So far we’ve talked about the internal workings of the queue. But in real-world systems, you have multiple services that generate workloads for one another, each with its own queue and variable range of performance. Ideally, services will avoid creating excess workloads for other services downstream from them.
The way this is done is known as “backpressure.” This is the process whereby downstream services notify upstream systems when their queues are full. The upstream service then notifies the services upstream from it, and so forth.
The TCP protocol, for instance, generates backpressure with code 503. Thread pools can implement backpressure by simply limiting the size of the pool. Blocking code has backpressure by default on a per-thread basis, which back-propagates naturally through the blocking chain.

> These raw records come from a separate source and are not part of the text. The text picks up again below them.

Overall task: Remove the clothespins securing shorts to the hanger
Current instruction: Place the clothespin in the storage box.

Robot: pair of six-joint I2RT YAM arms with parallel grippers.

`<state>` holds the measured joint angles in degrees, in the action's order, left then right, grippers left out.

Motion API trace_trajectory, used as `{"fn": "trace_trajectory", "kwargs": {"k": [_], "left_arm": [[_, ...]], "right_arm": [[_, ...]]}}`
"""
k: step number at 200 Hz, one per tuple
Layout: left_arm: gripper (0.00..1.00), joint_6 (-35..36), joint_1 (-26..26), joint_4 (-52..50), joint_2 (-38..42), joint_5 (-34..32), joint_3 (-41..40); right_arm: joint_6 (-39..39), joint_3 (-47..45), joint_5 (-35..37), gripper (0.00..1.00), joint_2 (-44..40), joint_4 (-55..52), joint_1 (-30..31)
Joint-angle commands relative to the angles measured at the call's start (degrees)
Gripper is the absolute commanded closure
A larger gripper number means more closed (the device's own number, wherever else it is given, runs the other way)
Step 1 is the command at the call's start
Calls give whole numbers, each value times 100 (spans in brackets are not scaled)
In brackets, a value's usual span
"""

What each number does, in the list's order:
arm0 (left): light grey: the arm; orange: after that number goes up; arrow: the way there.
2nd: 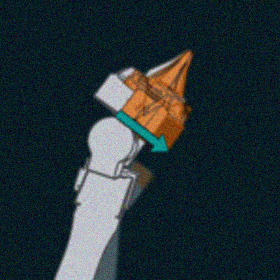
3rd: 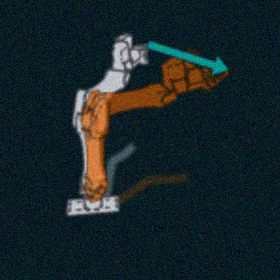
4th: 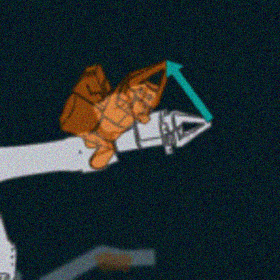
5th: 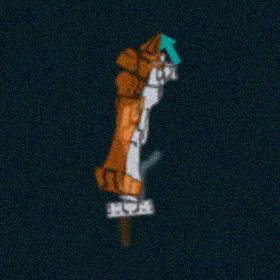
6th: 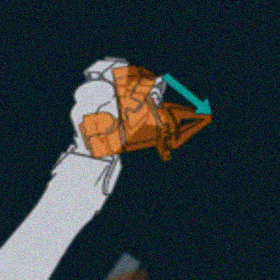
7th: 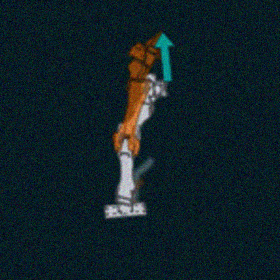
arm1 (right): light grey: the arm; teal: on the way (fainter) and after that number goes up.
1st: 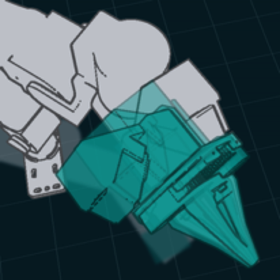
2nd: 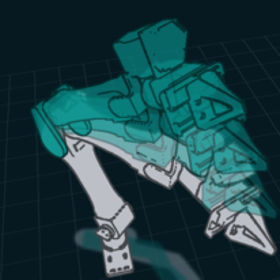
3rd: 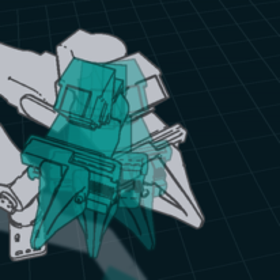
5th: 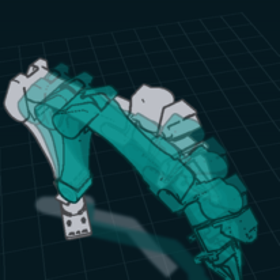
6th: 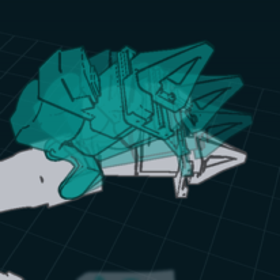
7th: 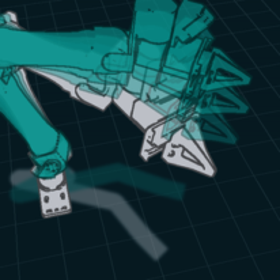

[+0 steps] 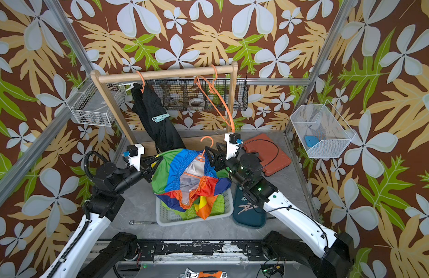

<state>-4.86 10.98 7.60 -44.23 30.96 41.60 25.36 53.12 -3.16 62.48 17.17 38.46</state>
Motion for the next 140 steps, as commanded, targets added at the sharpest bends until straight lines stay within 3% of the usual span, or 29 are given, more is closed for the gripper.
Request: {"fn": "trace_trajectory", "kwargs": {"k": [1, 103, 123, 140], "left_arm": [[100, -66, 7, 304, 28, 64, 6], [100, -98, -1, 392, 186, 90, -48], [100, -111, -3, 418, 195, 116, -56], [100, -135, 0, 444, 195, 143, -60]], "right_arm": [[207, -45, -208, 42, 43, 375, -14], [485, -208, -485, 44, 359, 939, -163], [531, -129, -626, 49, 477, 1048, -163], [575, -58, -721, 59, 575, 1141, -163]]}}
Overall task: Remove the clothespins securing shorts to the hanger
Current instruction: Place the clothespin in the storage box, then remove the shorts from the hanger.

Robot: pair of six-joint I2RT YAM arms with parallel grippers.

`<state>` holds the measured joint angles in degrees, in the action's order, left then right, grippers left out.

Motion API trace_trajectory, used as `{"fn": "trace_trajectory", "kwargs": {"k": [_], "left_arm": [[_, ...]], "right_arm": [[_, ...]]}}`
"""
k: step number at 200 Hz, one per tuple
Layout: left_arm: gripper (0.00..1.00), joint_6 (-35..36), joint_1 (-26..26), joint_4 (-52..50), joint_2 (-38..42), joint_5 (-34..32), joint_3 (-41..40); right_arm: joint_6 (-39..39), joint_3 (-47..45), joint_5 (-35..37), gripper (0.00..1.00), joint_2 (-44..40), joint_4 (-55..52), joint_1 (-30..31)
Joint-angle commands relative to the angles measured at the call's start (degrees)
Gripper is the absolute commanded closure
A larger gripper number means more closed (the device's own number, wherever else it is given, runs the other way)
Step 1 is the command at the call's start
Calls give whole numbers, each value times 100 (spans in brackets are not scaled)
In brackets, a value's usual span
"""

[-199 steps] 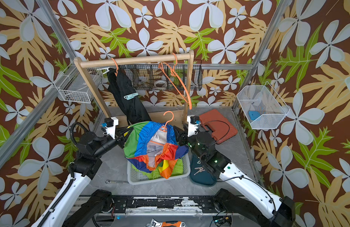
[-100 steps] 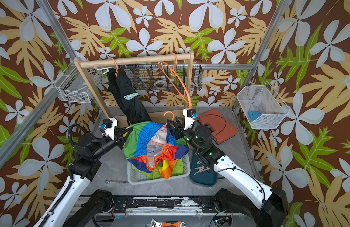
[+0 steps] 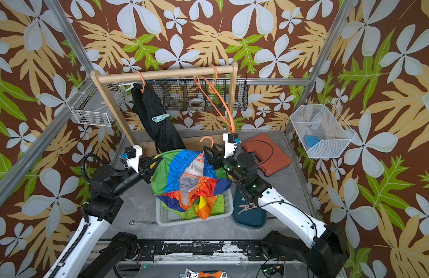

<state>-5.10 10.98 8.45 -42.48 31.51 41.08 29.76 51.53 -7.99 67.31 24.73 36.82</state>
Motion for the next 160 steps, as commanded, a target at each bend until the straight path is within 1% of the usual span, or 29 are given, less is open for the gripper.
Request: {"fn": "trace_trajectory", "kwargs": {"k": [1, 18, 34, 42, 98, 130, 134, 144, 150, 154, 159, 160], "left_arm": [[100, -112, 0, 363, 20, 86, -10], [100, -121, 0, 359, 29, 89, -11], [100, -111, -1, 359, 29, 76, -12], [100, -113, -6, 364, 29, 66, -21], [100, -183, 0, 414, 3, 87, -22], [100, -214, -1, 394, -28, 14, -4], [96, -219, -4, 394, -24, 14, -4], [84, -236, 1, 390, -45, -11, 3], [81, -237, -4, 378, -54, -11, 10], [83, -236, 0, 377, -50, -10, 13], [96, -227, 1, 377, -50, 7, 6], [98, -227, 0, 377, -46, 14, 6]], "right_arm": [[135, 111, -243, 60, 100, 388, 1], [162, 171, -352, 69, 178, 486, -8], [171, 204, -377, 82, 200, 514, -6], [166, 217, -403, 86, 221, 531, -9], [222, 217, -555, 100, 306, 697, -11], [163, 243, -515, 100, 287, 682, -11], [150, 244, -515, 100, 287, 682, -15], [113, 260, -504, 100, 274, 655, -8], [91, 276, -499, 100, 268, 630, -8], [76, 288, -497, 100, 265, 622, -8], [58, 290, -502, 100, 258, 616, -8], [57, 289, -497, 100, 257, 618, -8]]}}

But systems like Kafka don’t have backpressure by default. Luckily there are several open source projects that implement backpressure in Kafka, so that the webserver knows when there’s an overload in the system.
The question then is what to do about it. It’s basically a trade-off between latency and error rate. If we don’t return errors, or find an alternative way to shed the excess load, then latency will inevitably increase.
One approach, as we’ve seen, is to cap queue size and shed any job over the limit. This can be done by implementing a queue at the webserver and having the server return an HTTP 503 response for any request over the cap. Alternatively, the server could present a cached version of the results or send the request to a fallback service. However it’s handled, the goal is to remove excess requests from the overloaded queue.